Activity
Look below for the line that has "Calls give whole". Set down the lines from there through the line that has "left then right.", exactly as written.

Data
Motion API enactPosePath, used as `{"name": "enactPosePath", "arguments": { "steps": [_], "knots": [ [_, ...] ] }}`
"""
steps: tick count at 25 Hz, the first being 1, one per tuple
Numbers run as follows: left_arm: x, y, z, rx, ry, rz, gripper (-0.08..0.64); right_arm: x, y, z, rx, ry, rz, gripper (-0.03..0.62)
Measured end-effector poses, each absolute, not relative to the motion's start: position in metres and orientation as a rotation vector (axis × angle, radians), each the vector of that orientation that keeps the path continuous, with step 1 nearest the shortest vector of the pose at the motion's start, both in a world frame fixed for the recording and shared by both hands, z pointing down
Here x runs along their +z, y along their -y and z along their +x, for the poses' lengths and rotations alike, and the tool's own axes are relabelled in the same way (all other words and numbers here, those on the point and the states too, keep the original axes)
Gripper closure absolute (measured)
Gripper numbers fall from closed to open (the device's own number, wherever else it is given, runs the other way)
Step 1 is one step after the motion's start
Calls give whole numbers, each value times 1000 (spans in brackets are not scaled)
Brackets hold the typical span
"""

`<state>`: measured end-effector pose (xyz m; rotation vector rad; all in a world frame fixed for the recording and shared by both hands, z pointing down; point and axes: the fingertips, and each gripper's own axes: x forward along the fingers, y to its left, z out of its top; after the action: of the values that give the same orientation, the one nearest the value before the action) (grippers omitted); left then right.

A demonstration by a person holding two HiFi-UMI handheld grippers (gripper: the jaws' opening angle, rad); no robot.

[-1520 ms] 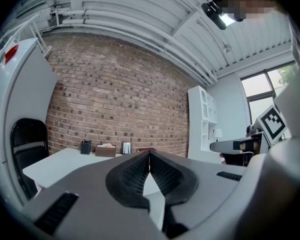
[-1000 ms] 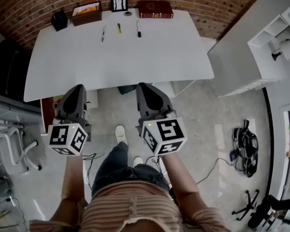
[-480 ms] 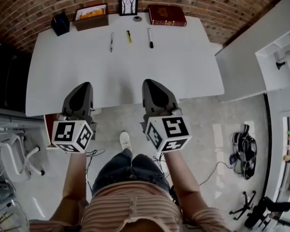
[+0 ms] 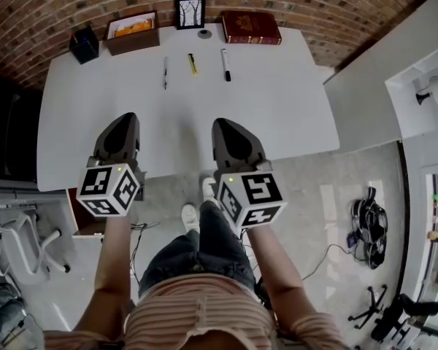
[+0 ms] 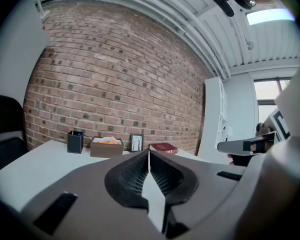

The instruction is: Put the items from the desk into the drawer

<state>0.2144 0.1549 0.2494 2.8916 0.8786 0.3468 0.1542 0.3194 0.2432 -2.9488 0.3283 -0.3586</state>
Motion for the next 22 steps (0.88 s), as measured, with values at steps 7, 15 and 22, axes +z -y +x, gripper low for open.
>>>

Response to this task
Calls give whole numbers, each value times 1000 (spans in brackets are not scaled)
Brackets hold the typical span
"""

`<state>`: measured end-effector pose (xyz m; rotation vector rad; all in a world frame fixed for the recording and shared by both hands, z pointing down; point and axes: the fingertips, and each gripper's own axes: x forward along the fingers, y to its left, z out of its top; after the action: of the values that give the same orientation, the one nearest the value before the action) (grippers omitted); left then right.

With that, the answer is done.